To find the packing fraction in a face-centered cubic (FCC) cell, we will follow these steps: ### Step 1: Determine the edge length of the FCC unit cell. In a face-centered cubic structure, the relationship between the edge length \( A \) and the radius \( r \) of the atoms is given by: \[ A = 2\sqrt{2}r \] ### Step 2: Calculate the volume of a single atom. The volume \( V \) of a single atom (considered as a sphere) is calculated using the formula: \[ V = \frac{4}{3} \pi r^3 \] ### Step 3: Determine the number of atoms per unit cell. In a face-centered cubic unit cell, there are 4 atoms per unit cell. This is because there are 8 corner atoms (each shared by 8 unit cells) contributing \( \frac{1}{8} \) of an atom each, and 6 face-centered atoms (each shared by 2 unit cells) contributing \( \frac{1}{2} \) of an atom each: \[ Z = 8 \times \frac{1}{8} + 6 \times \frac{1}{2} = 1 + 3 = 4 \] ### Step 4: Calculate the total volume occupied by the atoms in the unit cell. The total volume occupied by the atoms in the unit cell is: \[ \text{Total volume of atoms} = Z \times V = 4 \times \frac{4}{3} \pi r^3 = \frac{16}{3} \pi r^3 \] ### Step 5: Calculate the volume of the unit cell. The volume of the unit cell is given by: \[ \text{Volume of unit cell} = A^3 = (2\sqrt{2}r)^3 = 16\sqrt{2}r^3 \] ### Step 6: Calculate the packing fraction.
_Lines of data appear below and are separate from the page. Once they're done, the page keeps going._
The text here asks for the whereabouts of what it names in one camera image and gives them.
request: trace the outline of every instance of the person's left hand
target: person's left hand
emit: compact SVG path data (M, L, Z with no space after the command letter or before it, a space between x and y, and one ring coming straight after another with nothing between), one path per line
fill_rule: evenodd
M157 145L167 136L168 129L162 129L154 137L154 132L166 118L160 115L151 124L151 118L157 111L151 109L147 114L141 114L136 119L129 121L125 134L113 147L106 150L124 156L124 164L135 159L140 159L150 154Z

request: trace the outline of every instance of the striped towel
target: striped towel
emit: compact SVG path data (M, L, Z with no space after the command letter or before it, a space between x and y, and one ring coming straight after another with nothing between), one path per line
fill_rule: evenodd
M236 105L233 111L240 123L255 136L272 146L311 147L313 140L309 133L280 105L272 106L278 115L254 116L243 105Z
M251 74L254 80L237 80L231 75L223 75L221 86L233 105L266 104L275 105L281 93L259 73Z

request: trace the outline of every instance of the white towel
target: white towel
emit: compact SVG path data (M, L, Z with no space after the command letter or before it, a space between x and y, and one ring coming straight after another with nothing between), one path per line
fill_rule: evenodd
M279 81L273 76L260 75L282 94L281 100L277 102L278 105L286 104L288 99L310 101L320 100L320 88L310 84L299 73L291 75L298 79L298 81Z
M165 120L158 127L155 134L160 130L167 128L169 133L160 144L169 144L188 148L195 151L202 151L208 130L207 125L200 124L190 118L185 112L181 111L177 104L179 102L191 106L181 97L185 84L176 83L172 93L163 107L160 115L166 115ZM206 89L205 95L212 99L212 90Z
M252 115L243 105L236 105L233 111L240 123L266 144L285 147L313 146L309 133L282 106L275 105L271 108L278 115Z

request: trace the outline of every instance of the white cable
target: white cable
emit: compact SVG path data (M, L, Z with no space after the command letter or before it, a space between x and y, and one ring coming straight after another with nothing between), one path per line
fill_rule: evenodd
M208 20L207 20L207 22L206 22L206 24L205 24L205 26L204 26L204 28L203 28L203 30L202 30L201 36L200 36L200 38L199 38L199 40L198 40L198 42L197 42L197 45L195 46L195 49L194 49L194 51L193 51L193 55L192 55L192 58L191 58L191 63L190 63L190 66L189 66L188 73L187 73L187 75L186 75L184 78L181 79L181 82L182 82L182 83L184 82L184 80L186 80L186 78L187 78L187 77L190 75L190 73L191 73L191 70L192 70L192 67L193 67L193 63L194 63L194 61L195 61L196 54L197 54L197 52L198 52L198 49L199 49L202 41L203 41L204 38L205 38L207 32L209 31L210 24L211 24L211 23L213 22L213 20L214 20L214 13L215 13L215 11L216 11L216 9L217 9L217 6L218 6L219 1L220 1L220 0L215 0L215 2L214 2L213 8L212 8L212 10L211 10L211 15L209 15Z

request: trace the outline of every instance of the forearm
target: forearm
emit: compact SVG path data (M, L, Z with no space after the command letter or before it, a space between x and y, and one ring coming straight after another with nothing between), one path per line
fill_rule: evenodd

The packing fraction (or packing efficiency) is defined as the ratio of the volume occupied by the atoms to the total volume of the unit cell: \[ \text{Packing fraction} = \frac{\text{Volume occupied by atoms}}{\text{Volume of unit cell}} = \frac{\frac{16}{3} \pi r^3}{16\sqrt{2}r^3} \] Simplifying this gives: \[ \text{Packing fraction} = \frac{16\pi}{48\sqrt{2}} = \frac{\pi}{3\sqrt{2}} \approx 0.74 \] ### Final Answer: Thus, the packing fraction in a face-centered cubic cell is: \[ \text{Packing fraction} = \frac{\pi}{3\sqrt{2}} \approx 0.74 \]